Given the confounding influences of recurrent mutation and selection on standing variation, the outlook for detecting microsatellite selection using patterns of linked variation may appear bleak. This concern is realized in the case of SFS-based statistics, for which statistical power to detect selection never exceeds 50% when mutation rate is high (fig. 2). Similarly, SweepFinder fails to identify any instances of microsatellite selection (fig. 5). On the other hand, haplotype-based statistics yield moderate-to-high power to detect microsatellite selection. The long-lived power of K to detect selection on microsatellites with high mutation rates is perhaps particularly important. This result runs counter to the other five statistics, for which microsatellites with low mutation rate are either easier to detect or yield comparable power to microsatellites with high mutation rate.

To explain the relatively high power of K to detect selection on high-mutation microsatellites, consider that a neutral sequence bearing low S is also expected to harbor a small number of haplotypes; there are simply fewer variants and therefore fewer permutations (i.e., haplotypes). Although hard sweeps on SNVs dramatically reduce K (fig. 1C and D), they also substantially reduce S. Thus, low S and low K conditions are characteristic of a hard sweep after fixation but are hardly unexpected under the null hypothesis of neutrality. Although microsatellite selection also reduces K substantially (fig. 1C and D), recurrent mutation and/or selection from standing variation frequently result in linkage between the favored microsatellite allele and several distinct haplotypes. Thus, selection on microsatellites with high mutation rates produces a combination that is unexpected under neutrality: Intermediate S and low K. The ksk(n)2 statistic proposed here is meant to capture these diagnostic patterns (see below). Importantly, population bottlenecks should decrease both S and K, leading to patterns that do not mimic those resulting from microsatellite selection. Although the empirical null distributions we generated here incorporated previously estimated demographic history for the CEU population, formal examination of the properties of ksk(n)2 are warranted—including its sensitivity to nonequilibrium demography. In particular, the variance of ksk(20)2 may increase dramatically in nonequilibrium scenarios.
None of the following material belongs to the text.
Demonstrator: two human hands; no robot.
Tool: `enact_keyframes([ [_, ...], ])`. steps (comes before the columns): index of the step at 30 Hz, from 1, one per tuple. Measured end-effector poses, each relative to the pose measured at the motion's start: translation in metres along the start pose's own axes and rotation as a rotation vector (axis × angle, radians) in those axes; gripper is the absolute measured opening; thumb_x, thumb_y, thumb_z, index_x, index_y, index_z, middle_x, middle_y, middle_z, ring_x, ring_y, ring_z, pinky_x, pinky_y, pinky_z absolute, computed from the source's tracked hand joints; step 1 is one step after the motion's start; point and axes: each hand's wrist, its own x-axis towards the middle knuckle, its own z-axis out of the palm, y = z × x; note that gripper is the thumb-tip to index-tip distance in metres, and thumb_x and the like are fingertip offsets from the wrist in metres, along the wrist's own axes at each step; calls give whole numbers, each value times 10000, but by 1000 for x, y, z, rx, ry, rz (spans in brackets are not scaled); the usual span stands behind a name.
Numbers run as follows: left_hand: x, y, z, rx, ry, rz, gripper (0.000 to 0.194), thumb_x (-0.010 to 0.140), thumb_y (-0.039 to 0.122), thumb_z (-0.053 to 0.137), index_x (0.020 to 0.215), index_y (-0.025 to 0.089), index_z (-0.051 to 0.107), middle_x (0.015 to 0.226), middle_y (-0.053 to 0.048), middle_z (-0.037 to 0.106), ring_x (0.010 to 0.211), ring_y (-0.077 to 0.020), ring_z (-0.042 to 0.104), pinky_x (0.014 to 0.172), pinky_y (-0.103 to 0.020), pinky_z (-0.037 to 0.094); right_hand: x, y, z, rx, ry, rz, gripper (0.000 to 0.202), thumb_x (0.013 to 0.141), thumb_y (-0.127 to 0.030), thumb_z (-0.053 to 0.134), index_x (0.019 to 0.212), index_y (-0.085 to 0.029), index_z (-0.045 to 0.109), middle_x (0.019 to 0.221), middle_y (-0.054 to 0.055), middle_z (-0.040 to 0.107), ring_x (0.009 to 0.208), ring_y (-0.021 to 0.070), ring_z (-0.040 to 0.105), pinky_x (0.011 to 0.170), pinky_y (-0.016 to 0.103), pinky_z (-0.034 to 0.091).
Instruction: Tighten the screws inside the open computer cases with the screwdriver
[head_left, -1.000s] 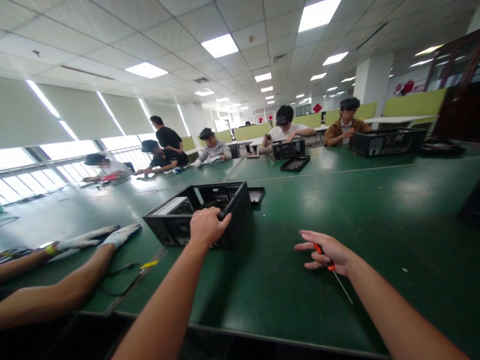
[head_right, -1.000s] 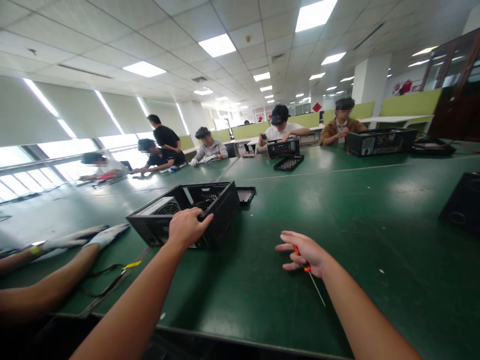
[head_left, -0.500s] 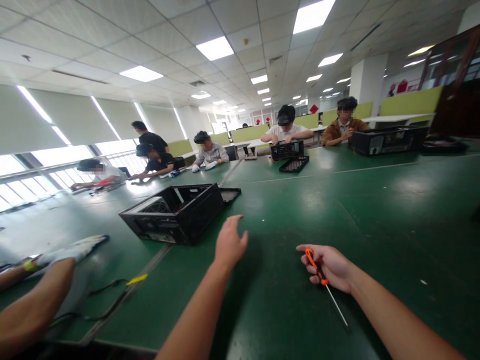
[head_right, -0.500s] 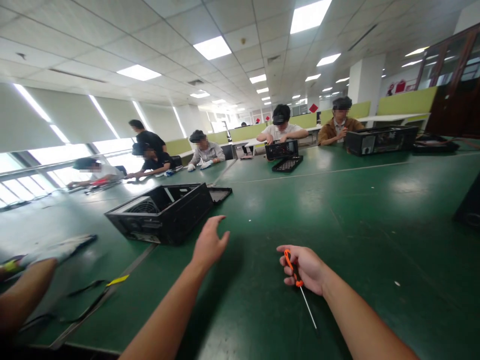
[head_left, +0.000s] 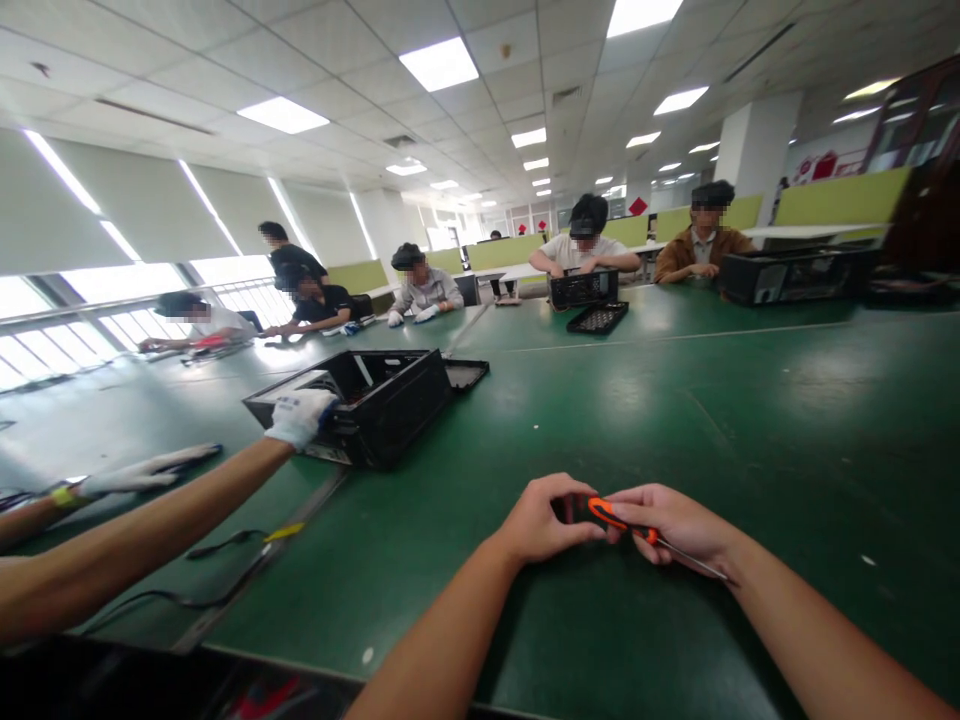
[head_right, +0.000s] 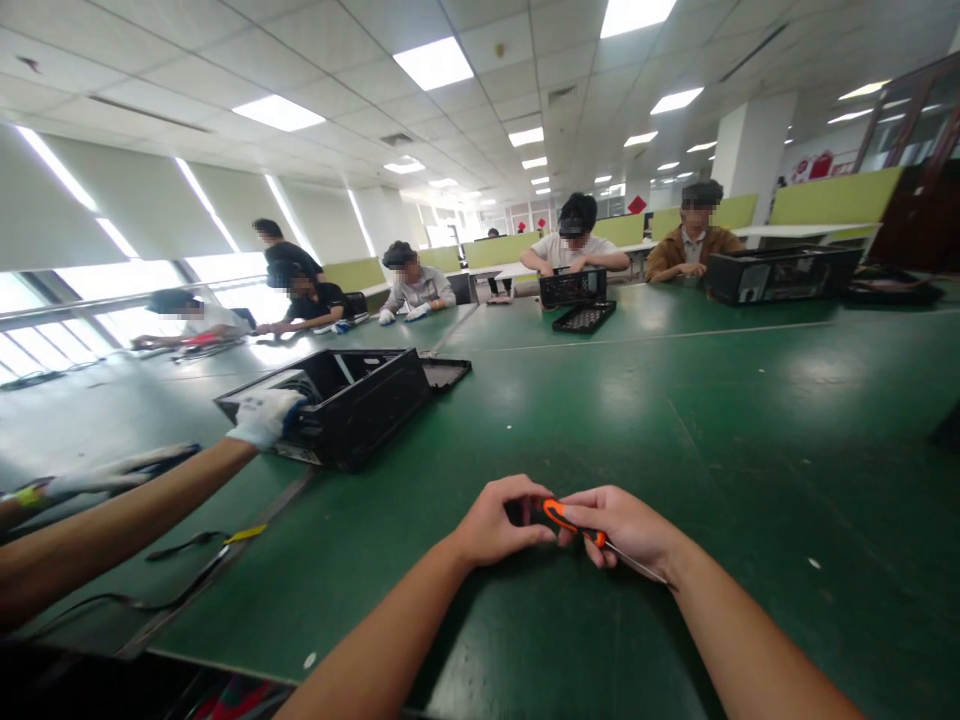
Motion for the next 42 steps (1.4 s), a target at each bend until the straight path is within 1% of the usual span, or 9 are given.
enact_keyframes([
  [3,0,1,4,-52,-6,-26,511,675,469,805,1075,169,701,852,-42,671,660,-136,555,651,-260,468,0,1,1,-28,-14,-10,390,804,-416,732,1039,-106,709,786,65,713,391,32,512,355,137,337],
  [7,0,6,10,-106,-13,-59,369,744,449,755,1009,193,729,834,-29,681,701,-144,566,668,-253,447,0,2,3,-29,-26,-13,389,794,-408,742,1033,-104,702,741,50,702,403,47,542,373,142,347],
  [10,0,1,8,-138,59,-125,327,802,435,694,1009,183,711,813,-22,667,680,-140,548,645,-252,430,0,4,1,1,-21,-7,390,822,-439,706,1033,-113,684,767,62,712,417,61,562,381,157,364],
  [14,0,-12,-1,-185,186,-212,361,836,415,646,1104,173,637,818,-10,639,651,-129,521,631,-252,421,4,8,-3,54,10,4,378,850,-451,669,1024,-116,655,756,69,715,436,76,576,396,170,376],
  [17,-1,-19,-8,-226,238,-248,408,850,422,627,1166,166,589,812,-11,634,635,-126,520,609,-250,414,5,10,-6,83,36,17,374,873,-433,644,1073,-116,642,804,89,731,474,84,604,431,177,405],
  [27,-3,-18,-12,-313,282,-286,405,820,443,662,1108,162,616,839,-27,668,650,-130,563,612,-253,432,5,10,-2,89,28,8,390,889,-485,599,955,-104,648,711,88,723,453,97,593,428,186,358],
  [33,-2,-20,-14,-309,391,-296,433,831,473,637,1138,169,601,852,-26,668,612,-120,540,567,-241,418,6,12,-4,112,52,-1,423,908,-537,546,896,-120,617,672,72,701,452,102,588,437,196,372],
  [37,-1,-21,-16,-319,438,-295,443,838,483,624,1144,165,592,900,-43,678,645,-129,568,575,-241,436,7,12,-4,112,66,-13,428,894,-554,563,857,-130,612,660,58,686,451,96,568,451,206,390],
  [42,-2,-20,-17,-345,430,-279,440,816,451,655,1141,161,591,902,-45,680,689,-144,601,600,-246,467,5,9,-3,77,70,-33,387,845,-481,672,903,-98,674,669,47,678,452,68,549,433,178,333],
])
Long-Term Microsatellite Selection and Similarity to Background Selection

Fixation of a beneficial SNV terminates the transient selective phase and its associated effect on linked diversity. However, unless selection is very strong and mutation rate is low, a favored microsatellite allele does not fix (Haasl and Payseur 2013). Instead, new mutation continuously introduces less fit alleles to the population, that is, mutation–selection equilibrium is achieved rather than fixation. The constant production of less fit microsatellite alleles in a population ensures that selection continues to act at the selected locus, thereby eliminating less fit microsatellite alleles along with their linked variants. These conditions are analogous to background selection (Charlesworth et al. 1993).

It follows that continuous selection on microsatellites with high mutation rates may cause long-term reductions in linked sequence diversity. For example, nontriplet repeats in exons might cause local depressions in linked sequence diversity if mutation rate is great enough to generate substantial numbers of deleterious alleles. Moreover, higher mutation rates at a selected microsatellite will cause more frequent production of deleterious alleles and concomitant elimination of their linked diversity. This predicts that mutation rate among genic microsatellites will be negatively correlated with flanking sequence diversity.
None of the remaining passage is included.